Lia Valero, the event’s third co-organizer, shared her thoughts on how this event changed her outlook on her future in journalism and technology:
“Chicas Poderosas me ha mostrado que podemos ser mujeres emprendedoras en el campo tecnológico, serias y comprometidas sin perder nunca la diversión y el amor por lo que hacemos. Es la oportunidad de perder el miedo y adentrarse a participar en espacios de networking y conferencias de la mano de expertos mundiales.”
“Chicas Poderosas has shown me that we women can be serious and committed entrepreneurs in the technological field without ever losing the fun and love for what we do. This is an opportunity to wipe out the fear and get into participating in networking spaces and conferences at the hands of world experts.”

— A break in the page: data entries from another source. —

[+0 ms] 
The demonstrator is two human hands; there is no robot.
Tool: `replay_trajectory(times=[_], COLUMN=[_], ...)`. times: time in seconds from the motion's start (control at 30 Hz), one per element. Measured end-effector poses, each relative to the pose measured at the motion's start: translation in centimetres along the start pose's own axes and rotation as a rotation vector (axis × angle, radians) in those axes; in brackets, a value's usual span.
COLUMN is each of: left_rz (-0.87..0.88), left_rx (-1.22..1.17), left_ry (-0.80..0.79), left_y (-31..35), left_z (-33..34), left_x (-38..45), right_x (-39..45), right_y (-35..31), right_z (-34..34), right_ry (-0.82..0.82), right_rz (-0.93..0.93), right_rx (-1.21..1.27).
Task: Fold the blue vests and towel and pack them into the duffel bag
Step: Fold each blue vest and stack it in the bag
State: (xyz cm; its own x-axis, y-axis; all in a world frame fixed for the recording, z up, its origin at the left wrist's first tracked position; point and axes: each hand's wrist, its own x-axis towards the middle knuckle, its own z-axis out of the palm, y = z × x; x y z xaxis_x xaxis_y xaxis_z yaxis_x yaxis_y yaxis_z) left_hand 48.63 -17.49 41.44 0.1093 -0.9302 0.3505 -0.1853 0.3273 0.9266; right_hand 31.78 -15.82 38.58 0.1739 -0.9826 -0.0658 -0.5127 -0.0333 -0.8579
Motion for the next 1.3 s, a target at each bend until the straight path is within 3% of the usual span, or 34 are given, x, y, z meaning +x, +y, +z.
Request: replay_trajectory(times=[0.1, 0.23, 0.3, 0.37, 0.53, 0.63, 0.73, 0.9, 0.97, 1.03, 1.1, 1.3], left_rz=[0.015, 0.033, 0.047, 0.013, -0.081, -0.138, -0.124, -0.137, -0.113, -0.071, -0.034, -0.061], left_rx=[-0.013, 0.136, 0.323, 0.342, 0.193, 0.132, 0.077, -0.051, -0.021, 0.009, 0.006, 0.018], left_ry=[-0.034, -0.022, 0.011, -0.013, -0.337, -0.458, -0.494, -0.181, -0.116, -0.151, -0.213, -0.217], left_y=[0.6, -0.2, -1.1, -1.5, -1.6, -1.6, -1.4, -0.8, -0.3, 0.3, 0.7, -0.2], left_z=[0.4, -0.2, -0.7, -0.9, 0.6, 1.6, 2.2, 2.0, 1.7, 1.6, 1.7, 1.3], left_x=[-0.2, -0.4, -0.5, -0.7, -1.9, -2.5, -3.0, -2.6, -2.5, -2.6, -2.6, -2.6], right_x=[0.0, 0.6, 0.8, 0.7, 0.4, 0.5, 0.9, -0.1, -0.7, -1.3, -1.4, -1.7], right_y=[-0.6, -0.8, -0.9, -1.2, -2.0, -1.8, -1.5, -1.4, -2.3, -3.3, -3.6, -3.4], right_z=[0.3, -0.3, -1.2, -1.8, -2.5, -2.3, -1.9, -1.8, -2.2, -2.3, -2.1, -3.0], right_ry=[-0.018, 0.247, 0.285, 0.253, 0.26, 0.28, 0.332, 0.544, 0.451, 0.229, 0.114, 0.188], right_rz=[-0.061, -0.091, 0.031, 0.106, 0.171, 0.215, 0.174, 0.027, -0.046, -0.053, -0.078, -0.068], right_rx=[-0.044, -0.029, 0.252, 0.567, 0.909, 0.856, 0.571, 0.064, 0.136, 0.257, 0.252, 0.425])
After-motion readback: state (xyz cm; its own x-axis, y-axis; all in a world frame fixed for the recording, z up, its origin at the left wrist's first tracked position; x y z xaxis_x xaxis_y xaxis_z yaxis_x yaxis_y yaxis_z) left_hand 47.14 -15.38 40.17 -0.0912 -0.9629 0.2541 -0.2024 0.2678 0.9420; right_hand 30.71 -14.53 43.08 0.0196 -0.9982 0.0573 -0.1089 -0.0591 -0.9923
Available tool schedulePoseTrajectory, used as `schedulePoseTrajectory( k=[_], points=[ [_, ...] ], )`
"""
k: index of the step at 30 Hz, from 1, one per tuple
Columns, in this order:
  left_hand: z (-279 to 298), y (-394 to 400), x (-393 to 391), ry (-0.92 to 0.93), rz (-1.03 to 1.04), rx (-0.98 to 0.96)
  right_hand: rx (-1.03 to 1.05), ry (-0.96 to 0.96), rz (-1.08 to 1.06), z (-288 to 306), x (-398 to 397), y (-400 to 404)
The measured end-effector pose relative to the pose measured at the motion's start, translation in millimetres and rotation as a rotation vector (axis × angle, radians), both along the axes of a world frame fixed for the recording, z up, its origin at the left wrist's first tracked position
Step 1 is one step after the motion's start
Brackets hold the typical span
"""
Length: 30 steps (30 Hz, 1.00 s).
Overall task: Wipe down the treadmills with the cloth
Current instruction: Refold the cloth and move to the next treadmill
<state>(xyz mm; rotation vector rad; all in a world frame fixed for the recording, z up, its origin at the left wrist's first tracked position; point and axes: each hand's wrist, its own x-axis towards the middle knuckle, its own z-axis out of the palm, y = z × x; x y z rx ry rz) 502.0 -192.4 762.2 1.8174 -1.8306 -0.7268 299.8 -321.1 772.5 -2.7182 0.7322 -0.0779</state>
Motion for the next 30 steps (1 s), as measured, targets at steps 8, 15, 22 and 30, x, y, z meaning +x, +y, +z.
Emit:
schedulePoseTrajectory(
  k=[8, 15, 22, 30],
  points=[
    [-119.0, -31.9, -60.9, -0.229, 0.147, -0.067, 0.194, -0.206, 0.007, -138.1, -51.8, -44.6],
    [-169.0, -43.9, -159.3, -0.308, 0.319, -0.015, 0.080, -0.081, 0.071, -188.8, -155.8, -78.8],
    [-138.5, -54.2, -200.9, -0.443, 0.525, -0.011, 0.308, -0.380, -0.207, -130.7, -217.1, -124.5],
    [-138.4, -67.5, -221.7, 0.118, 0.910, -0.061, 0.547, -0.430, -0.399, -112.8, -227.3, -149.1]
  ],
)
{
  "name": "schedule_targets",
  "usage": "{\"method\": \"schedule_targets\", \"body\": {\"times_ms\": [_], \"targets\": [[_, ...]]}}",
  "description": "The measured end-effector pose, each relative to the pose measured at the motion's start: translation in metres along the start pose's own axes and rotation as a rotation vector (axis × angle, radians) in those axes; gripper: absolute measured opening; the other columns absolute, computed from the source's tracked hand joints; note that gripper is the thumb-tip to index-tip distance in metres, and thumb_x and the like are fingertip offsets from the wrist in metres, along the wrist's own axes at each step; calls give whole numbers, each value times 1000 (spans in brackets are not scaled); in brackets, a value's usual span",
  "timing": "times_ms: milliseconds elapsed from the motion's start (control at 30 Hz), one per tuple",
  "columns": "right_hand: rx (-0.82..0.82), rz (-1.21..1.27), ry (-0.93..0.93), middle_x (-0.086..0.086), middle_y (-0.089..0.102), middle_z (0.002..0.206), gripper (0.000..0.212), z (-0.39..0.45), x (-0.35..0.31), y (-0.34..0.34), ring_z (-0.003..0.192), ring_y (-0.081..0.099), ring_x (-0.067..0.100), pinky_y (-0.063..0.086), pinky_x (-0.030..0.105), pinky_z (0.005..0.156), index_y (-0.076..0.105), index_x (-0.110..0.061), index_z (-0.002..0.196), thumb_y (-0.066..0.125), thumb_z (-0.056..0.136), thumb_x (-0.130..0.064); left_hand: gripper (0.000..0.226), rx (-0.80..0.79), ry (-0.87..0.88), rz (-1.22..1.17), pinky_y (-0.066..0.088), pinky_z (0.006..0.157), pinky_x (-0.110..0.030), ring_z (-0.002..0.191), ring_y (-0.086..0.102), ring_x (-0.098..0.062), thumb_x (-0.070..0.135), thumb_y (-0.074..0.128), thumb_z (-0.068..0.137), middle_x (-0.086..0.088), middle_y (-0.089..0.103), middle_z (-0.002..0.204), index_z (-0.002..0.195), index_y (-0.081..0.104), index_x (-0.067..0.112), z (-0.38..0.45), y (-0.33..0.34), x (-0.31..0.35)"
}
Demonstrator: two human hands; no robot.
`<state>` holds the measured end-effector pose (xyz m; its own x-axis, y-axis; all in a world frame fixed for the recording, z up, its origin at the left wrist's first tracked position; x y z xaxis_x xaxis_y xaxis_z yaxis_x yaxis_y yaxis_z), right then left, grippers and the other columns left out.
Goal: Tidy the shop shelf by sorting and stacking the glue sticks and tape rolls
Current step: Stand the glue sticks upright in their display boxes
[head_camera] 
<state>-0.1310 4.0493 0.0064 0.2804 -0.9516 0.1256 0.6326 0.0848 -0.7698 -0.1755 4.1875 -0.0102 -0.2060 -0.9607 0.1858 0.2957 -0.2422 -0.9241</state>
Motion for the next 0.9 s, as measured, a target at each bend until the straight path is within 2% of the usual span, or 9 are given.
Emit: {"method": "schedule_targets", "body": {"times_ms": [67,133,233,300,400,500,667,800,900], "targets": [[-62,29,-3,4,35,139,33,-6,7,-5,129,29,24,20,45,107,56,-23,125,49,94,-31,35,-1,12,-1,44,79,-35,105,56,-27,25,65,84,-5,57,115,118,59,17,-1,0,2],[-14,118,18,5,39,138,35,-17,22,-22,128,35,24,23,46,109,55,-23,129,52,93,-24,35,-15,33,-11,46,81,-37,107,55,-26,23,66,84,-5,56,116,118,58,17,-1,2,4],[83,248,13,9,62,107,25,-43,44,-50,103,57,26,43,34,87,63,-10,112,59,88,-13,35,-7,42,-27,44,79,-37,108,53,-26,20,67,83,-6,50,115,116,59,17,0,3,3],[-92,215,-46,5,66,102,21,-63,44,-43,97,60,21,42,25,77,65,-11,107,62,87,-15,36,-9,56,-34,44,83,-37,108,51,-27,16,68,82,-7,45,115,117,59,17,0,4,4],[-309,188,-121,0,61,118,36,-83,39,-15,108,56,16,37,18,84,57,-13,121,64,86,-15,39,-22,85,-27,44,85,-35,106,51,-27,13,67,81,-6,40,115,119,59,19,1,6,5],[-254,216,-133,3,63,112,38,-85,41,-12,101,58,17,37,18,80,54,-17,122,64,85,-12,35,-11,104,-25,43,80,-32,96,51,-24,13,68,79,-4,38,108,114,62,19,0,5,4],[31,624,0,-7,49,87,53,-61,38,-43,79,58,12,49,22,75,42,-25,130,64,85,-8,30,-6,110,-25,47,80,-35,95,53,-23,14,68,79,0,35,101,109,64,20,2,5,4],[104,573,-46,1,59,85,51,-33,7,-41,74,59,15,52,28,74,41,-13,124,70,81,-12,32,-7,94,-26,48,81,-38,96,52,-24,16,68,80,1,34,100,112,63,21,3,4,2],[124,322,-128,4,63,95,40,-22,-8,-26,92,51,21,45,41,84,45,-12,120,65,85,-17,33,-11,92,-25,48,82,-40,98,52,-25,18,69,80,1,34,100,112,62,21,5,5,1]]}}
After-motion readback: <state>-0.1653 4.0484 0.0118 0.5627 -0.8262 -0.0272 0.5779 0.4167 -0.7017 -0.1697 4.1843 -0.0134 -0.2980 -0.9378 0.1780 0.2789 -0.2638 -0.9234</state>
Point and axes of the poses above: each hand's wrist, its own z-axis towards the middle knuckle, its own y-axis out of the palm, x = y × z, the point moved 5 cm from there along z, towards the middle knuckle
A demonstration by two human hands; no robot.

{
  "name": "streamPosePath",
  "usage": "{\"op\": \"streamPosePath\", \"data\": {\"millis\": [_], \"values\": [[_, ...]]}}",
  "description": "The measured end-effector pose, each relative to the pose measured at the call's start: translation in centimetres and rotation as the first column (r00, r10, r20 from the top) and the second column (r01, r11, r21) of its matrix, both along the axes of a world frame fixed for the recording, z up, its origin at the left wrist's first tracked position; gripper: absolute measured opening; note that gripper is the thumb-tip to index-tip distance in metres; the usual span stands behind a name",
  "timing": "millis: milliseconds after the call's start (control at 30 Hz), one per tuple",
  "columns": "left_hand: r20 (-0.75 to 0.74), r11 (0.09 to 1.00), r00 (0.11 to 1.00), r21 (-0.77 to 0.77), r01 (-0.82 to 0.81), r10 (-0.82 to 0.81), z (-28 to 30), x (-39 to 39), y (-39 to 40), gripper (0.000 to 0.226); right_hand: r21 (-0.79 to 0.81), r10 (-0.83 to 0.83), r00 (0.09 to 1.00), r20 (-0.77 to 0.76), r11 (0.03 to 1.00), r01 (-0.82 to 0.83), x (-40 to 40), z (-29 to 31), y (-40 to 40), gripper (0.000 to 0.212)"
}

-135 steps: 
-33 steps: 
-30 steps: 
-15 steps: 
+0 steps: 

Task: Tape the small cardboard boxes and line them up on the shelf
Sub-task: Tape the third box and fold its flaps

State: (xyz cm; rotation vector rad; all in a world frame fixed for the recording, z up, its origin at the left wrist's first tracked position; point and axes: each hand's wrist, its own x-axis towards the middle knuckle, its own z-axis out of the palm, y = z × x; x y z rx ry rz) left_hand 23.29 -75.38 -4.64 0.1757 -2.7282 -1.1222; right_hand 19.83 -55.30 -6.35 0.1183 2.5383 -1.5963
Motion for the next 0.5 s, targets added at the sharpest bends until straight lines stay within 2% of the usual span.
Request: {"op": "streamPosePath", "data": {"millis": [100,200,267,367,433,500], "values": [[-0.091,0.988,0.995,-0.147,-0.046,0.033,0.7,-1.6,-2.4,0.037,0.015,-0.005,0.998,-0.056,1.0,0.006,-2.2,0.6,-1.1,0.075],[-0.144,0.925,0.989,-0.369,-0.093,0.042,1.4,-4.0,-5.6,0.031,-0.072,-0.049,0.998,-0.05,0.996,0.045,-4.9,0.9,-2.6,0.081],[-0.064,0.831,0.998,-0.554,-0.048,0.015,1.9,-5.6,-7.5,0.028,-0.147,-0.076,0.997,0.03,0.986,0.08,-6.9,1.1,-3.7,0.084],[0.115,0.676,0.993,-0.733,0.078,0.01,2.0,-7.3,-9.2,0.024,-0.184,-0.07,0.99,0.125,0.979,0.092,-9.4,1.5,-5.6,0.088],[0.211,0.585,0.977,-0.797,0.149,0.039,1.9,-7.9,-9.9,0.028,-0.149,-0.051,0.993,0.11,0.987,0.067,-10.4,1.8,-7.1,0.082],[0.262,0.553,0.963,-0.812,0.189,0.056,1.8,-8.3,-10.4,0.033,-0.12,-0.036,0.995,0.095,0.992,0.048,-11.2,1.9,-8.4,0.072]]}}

The third day featured a workshop with interactive experiences for mobile apps, and a Hackathon powered by Mozilla News and hosted by Hacks/Hackers , an international organization that bridges the gap between journalists and technologists, hosted the final days’ activities.
At the Chicas Poderosas hackathon, journalists and developers collaborated for 24 hours and created prototypes  for various apps that use data to resolve issues ranging from agricultural displacement to monitoring traffic accidents.
Over the course of a few days, Chicas Poderosas populated social media outlets and became a trending topic on Twitter in Colombia with hashtag #chicaspoderosasbog .
Jorge M. Restrepo (@jorgemrestrepo), a teacher and Digital Communications professional in Colombia, did not waste any time before sharing his contentment  following the event.
Me voy muy contento de Bogotá, luego de aprender montones en #Chicaspoderosasbog  y conocer y compartir con muchas personas geniales.
— Jorge M. Restrepo (@jorgemrestrepo) September 14, 2013 
“I am leaving Bogota so happy after learning so much at #Chicaspoderosasbog and meeting and sharing with so many amazing people.”
Though the meetup has ended, this is not the last of of Chicas Poderosas. Currently in the works is another event set for January 2014 in Mexico and interest continues to grow in new countries including Ecuador, Peru, and Brazil. Santos strives to open a chapter in each country in Latin America and has high hopes for the organization’s future:
“Mis metas son que las personas tengan acceso al conocimiento. Yo pienso que en América Latina las personas ven siempre o piensan siempre que los otros son quienes saben mejor y que hacen las cosas mejores […] Yo que espero […] es cambiar este pensamiento porque las personas latinoamericanas también son muy fuertes.”
“My goals are for people to have access to knowledge. I think that in Latin America people always see or think that others know better or do things better […] What I hope […] is to change this thought process because Latin American people are also quite strong.”